Equis estaba tan llena de ruidos y palabras que decidió partir rumbo al silencio. Sospechó al mutismo como reducto; se introdujeron parásitos que despedazaron sus entrañas, y eso – el rugido de entrañas rotas – hinchó a sus sienes hasta estallarlas y derramar cadáveres de pensamientos que lamieron firmamentos extraños.
Cuando alguien abría la boca se sobreponían a las sílabas brotadas de esos labios ajenos palabras que ardían en los pesados sesos de Equis. Ni siquiera sirvió el golpe que se propinó contra el espejo de su baño mientras el olor del café inundaba a los corredores de la casa como un presagio de ese día que se repetía durante años. Al abrir los ojos se supo despierta en una habitación cuya ventana daba a un jardín donde muchos lucían batas blancas que cubrían su desnudez triste.

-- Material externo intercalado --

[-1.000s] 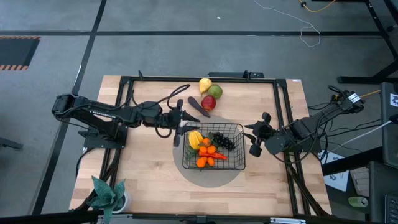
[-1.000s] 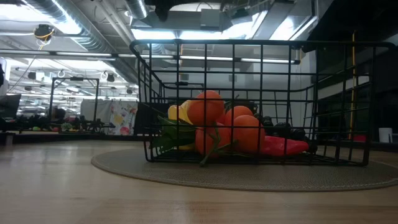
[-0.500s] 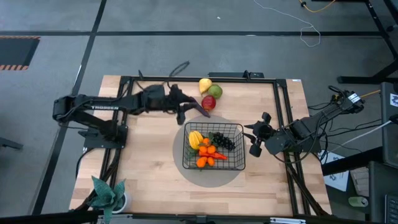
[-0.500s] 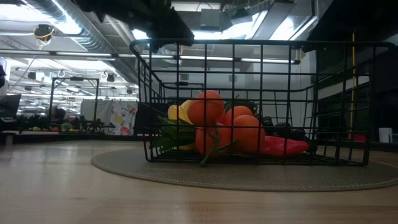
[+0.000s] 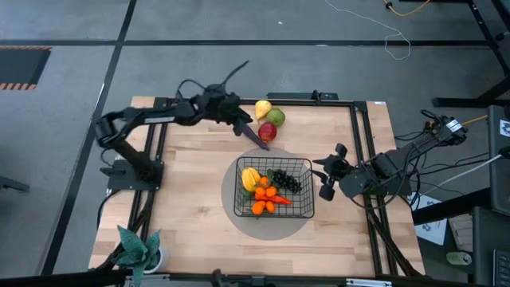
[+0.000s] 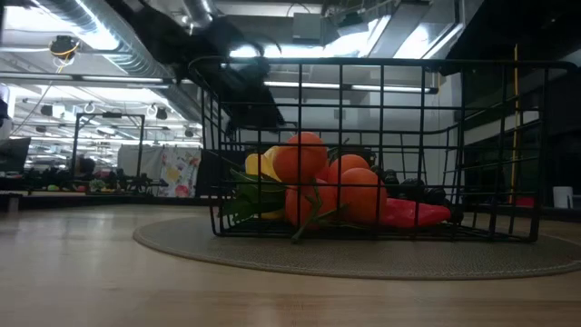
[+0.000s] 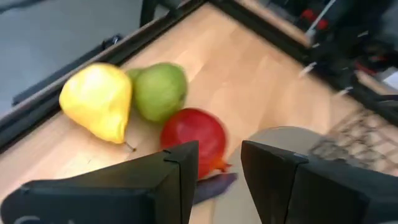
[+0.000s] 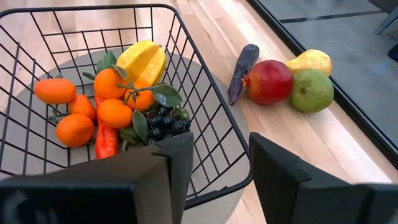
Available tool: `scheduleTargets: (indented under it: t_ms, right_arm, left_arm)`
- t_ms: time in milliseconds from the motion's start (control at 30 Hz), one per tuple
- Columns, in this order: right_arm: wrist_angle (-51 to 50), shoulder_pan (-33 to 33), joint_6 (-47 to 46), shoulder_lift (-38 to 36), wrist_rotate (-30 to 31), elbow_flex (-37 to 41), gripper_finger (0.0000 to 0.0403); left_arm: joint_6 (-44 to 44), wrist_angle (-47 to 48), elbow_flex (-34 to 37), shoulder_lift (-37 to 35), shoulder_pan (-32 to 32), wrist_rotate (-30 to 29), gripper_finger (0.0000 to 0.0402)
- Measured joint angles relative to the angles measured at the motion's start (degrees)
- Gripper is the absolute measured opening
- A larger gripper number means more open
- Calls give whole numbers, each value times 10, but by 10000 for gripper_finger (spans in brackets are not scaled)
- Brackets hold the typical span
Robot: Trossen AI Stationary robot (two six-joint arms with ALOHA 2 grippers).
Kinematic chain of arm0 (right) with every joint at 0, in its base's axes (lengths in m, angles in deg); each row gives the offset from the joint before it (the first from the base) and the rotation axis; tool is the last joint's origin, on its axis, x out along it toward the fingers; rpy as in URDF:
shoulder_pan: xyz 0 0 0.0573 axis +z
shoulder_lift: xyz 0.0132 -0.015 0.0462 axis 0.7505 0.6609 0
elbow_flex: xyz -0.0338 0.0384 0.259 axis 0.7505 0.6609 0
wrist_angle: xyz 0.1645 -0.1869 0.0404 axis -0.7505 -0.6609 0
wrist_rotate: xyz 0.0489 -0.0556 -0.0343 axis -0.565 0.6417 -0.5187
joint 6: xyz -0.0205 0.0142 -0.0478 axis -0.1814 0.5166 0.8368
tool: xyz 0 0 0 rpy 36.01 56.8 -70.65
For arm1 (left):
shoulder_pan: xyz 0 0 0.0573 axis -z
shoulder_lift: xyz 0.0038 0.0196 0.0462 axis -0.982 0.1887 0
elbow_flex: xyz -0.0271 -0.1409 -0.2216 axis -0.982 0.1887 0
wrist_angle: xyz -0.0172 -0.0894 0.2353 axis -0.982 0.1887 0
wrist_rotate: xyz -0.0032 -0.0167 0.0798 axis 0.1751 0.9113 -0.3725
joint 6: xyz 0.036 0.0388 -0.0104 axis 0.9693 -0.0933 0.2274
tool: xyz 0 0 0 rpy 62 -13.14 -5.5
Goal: Build produce basket
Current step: Put the eggplant into the wire basket
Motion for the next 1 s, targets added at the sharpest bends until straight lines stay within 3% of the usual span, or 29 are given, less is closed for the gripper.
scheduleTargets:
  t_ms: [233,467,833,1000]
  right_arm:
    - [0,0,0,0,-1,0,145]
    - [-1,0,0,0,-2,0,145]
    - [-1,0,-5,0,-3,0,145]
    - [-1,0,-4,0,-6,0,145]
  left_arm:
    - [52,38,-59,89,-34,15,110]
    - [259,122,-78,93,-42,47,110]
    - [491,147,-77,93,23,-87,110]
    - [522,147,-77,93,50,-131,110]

Los ruidos y su propósito de llegar al silencio persistían.
Una mañana de nocturno sol divisó a un hombre tirado sobre la hierba, enrollado sobre sí mismo como un nonato. Nonato: no salir del vientre y hallar la ausencia de las palabras. Equis emprendió el retorno al cuerpo de su madre. A medida que se acercaba, las frases, las vocales y las consonantes se desvanecían. Mientras se empequeñecía y perdía miedo y pelo, el nombre de mamá empapaba a las cosas.

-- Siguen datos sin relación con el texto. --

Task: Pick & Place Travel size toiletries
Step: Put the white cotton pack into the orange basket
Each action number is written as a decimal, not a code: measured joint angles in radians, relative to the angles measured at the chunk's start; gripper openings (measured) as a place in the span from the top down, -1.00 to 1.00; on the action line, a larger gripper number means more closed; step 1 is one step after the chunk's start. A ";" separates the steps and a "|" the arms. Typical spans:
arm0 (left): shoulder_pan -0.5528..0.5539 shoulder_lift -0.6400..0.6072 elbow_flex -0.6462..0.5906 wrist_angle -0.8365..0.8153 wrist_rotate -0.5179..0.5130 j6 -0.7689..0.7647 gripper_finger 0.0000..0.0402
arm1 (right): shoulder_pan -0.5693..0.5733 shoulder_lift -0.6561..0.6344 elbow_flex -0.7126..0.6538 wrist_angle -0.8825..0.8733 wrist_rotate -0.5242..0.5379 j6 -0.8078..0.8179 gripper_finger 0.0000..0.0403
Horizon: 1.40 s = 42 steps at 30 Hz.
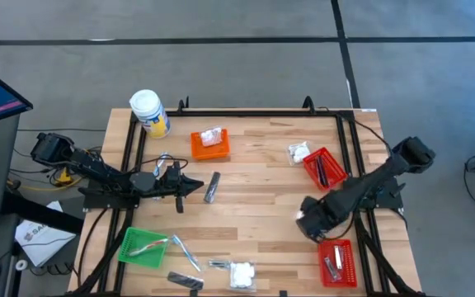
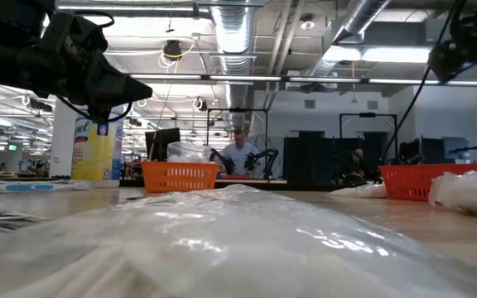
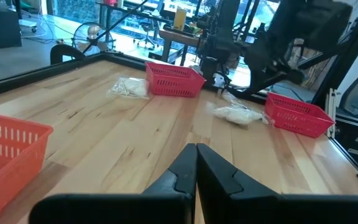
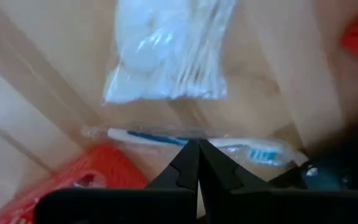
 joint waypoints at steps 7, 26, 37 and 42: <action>0.000 0.000 0.000 0.000 0.000 -0.014 0.99 | -0.015 0.110 0.000 0.025 -0.030 -0.095 1.00; 0.000 0.000 0.000 0.000 0.000 -0.009 0.99 | -0.239 0.188 0.027 0.492 0.284 -0.549 1.00; 0.000 0.000 0.002 -0.006 0.000 -0.018 0.99 | -0.246 0.040 0.056 0.538 0.448 -0.526 1.00; 0.000 0.000 0.002 -0.008 0.007 -0.022 0.99 | -0.319 0.080 0.056 0.514 0.579 -0.457 1.00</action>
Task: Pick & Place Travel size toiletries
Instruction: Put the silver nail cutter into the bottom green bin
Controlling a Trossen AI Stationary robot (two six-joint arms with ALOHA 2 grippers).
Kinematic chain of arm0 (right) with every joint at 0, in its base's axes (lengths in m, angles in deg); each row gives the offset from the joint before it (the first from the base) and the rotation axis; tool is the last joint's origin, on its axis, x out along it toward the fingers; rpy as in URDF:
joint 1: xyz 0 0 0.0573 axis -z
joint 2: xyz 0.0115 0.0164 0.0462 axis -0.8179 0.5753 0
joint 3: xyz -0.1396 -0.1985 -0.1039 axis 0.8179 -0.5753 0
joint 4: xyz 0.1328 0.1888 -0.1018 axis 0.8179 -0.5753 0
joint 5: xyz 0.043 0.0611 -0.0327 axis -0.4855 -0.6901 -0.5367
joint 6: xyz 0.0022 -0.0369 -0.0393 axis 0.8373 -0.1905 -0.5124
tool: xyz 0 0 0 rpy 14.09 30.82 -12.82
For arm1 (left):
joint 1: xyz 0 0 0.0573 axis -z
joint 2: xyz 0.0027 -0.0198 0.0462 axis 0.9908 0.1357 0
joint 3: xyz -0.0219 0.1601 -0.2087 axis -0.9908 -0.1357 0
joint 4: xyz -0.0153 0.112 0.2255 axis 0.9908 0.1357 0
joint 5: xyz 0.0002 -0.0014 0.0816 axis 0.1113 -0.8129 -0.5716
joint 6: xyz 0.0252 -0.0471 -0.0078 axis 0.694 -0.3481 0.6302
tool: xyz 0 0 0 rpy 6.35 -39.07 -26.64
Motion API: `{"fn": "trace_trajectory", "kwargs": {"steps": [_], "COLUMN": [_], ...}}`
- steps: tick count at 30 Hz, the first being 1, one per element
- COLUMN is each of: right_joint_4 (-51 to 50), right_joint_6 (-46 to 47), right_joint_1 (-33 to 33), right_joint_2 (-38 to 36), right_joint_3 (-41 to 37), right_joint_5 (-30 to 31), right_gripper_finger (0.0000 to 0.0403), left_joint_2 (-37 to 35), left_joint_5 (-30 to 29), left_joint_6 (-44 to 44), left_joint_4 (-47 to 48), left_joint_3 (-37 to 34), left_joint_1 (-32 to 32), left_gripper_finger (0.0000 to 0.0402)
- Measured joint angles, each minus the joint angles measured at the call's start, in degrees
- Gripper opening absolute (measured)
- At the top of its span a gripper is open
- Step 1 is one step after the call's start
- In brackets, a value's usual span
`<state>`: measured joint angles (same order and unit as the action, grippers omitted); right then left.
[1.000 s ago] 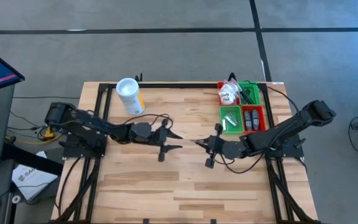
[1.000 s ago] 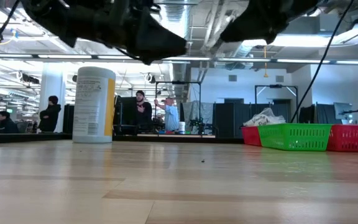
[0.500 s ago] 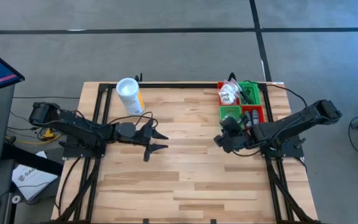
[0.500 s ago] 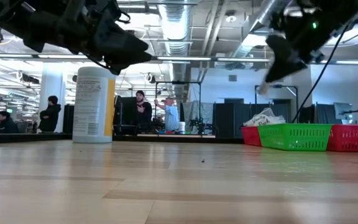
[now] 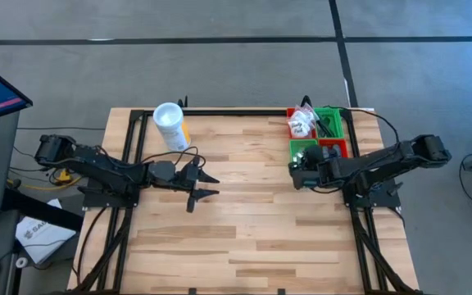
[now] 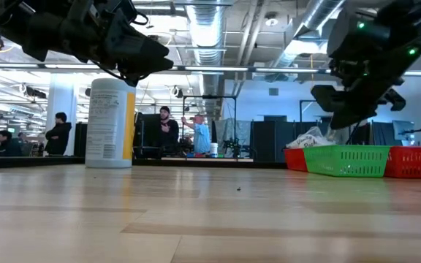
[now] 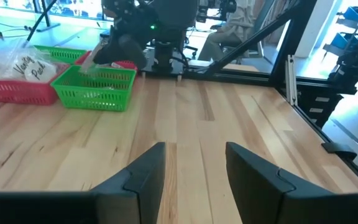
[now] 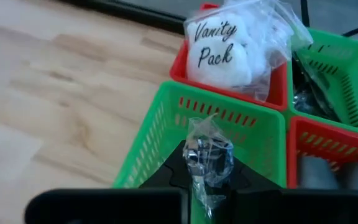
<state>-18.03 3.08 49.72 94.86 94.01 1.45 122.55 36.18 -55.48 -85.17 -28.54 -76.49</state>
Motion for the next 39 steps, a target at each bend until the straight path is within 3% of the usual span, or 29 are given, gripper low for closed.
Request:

Dentro del vientre de su madre nadó presintiendo la cercanía del silencio. Mamá, ¿cómo gruñen los fetos?; mamá, ¿los fetos gruñen?; grr grr… ¿así? Al advertir la presencia de cavilaciones supo que no iba a ser testigo del silencio. Antes de seguir retrocediendo hasta llegar a los jóvenes días de mamá y los testículos de papá, tomó el cordón conectado a sus entrañas cada vez menos entrañas y rodeó a su cuello cada vez menos cuello apretándolo con fuerza. Equis dejó de ser cada vez menos Equis.